--- START ---

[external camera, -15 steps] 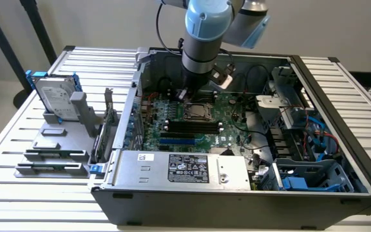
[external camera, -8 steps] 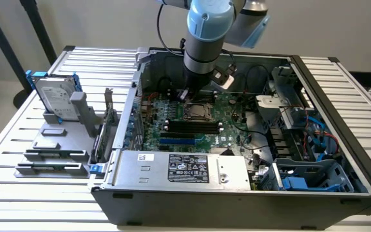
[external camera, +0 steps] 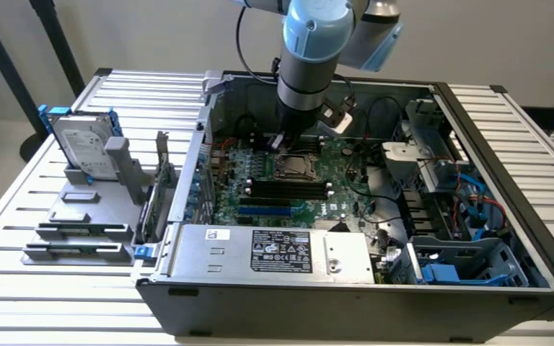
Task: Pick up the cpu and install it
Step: 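Install the first cpu locking lever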
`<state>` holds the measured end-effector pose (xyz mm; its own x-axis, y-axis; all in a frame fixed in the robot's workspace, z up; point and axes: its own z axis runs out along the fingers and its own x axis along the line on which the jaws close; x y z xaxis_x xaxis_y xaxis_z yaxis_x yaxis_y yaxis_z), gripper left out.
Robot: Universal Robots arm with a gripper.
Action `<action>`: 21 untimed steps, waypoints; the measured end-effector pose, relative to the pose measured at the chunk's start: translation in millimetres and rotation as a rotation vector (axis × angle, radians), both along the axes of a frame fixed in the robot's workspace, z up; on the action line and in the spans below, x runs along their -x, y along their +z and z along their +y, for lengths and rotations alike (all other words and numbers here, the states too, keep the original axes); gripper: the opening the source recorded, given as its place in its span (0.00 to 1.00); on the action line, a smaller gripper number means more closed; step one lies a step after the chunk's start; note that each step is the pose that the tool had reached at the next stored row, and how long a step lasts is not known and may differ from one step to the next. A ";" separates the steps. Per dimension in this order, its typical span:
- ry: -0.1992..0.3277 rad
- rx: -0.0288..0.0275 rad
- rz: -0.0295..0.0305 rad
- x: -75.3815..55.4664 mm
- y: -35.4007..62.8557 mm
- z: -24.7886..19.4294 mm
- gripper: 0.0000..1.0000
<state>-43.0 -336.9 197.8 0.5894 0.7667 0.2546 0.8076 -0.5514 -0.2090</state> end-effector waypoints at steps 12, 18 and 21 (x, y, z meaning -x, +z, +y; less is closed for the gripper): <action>-0.004 0.0009 0.0007 -1.3 -0.4 0.2 0.11; -0.008 0.0011 0.0009 -0.2 -0.4 1.2 0.11; -0.011 0.0009 0.0011 -0.1 -0.6 2.3 0.11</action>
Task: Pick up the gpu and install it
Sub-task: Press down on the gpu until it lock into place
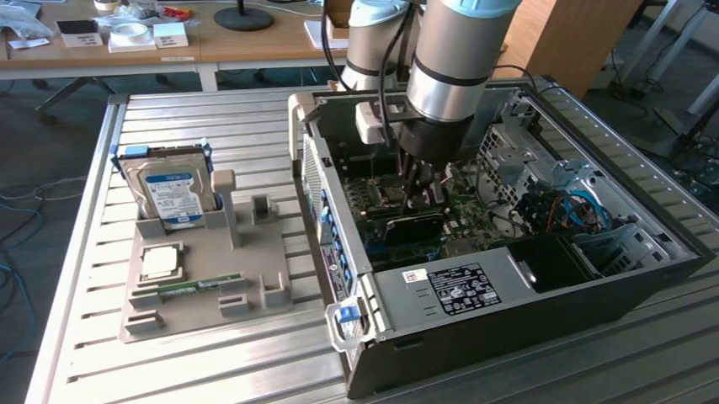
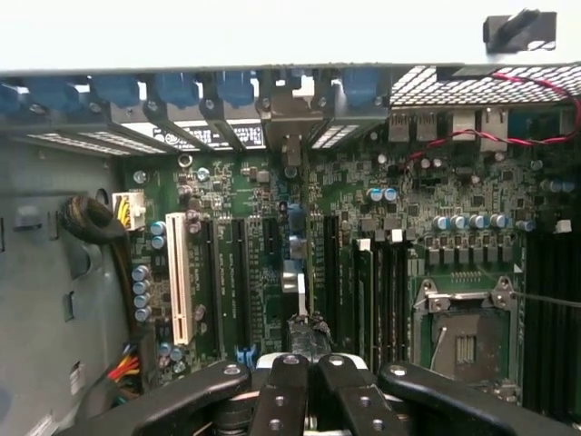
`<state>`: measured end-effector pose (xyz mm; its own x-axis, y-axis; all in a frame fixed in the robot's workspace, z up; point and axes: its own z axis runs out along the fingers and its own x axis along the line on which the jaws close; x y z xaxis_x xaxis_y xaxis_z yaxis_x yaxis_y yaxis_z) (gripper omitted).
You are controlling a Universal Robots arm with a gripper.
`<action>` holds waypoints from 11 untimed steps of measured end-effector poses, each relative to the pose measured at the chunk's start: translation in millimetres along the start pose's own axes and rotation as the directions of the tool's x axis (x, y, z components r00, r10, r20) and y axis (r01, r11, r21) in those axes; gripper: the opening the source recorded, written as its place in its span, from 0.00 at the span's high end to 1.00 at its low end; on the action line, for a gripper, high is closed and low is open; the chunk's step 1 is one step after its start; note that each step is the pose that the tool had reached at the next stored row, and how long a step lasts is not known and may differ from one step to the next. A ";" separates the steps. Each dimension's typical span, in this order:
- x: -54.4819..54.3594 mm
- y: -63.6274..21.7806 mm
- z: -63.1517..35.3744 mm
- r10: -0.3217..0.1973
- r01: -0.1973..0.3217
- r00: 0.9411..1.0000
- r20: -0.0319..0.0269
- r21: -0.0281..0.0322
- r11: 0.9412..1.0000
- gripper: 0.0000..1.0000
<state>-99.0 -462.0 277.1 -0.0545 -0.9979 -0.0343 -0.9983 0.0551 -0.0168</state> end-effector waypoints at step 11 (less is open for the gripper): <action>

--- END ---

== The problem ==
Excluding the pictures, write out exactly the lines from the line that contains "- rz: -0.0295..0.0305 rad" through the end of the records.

== Answer ==
- rz: -0.0295..0.0305 rad
- x: -75.3815..55.4664 mm
- y: -35.4007..62.8557 mm
- z: -24.7886..19.4294 mm
- gripper: 0.0000..1.0000
<state>-43.0 -336.9 197.8 0.5894 0.7667 0.2546 0.8076 -0.5514 -0.2090</state> end-effector waypoints at steps 12, 18 and 21 (x, y, z meaning -x, +z, +y; less is closed for the gripper): <action>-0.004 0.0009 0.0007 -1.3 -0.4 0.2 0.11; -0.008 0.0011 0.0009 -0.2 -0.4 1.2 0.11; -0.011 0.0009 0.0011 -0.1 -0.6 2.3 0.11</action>
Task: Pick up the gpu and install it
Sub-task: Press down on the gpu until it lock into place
`<state>`: measured end-effector pose (xyz mm; its own x-axis, y-axis; all in a frame fixed in the robot's workspace, z up; point and axes: its own z axis runs out along the fingers and its own x axis along the line on which the jaws close; x y z xaxis_x xaxis_y xaxis_z yaxis_x yaxis_y yaxis_z) (gripper omitted).
You are controlling a Universal Robots arm with a gripper.
`<action>` holds waypoints from 11 untimed steps of measured end-effector poses, each relative to the pose measured at the chunk's start: translation in millimetres along the start pose's own axes and rotation as the directions of the tool's x axis (x, y, z components r00, r10, r20) and y axis (r01, r11, r21) in those axes; gripper: the opening the source recorded, written as its place in its span, from 0.00 at the span's high end to 1.00 at its low end; on the action line, for a gripper, high is closed and low is open; the chunk's step 1 is one step after its start; note that each step is the pose that the tool had reached at the next stored row, and how long a step lasts is not known and may differ from one step to the next. A ";" separates the steps. Each dimension's typical span, in this order:
- x: -54.4819..54.3594 mm
- y: -63.6274..21.7806 mm
- z: -63.1517..35.3744 mm
- r10: -0.3217..0.1973
- r01: -0.1973..0.3217
- r00: 0.9411..1.0000
- r20: -0.0319..0.0269
- r21: -0.0281..0.0322
- r11: 0.9412..1.0000
- gripper: 0.0000..1.0000
<state>-99.0 -462.0 277.1 -0.0545 -0.9979 -0.0343 -0.9983 0.0551 -0.0168</state> end-effector waypoints at step 11 (less is open for the gripper): <action>

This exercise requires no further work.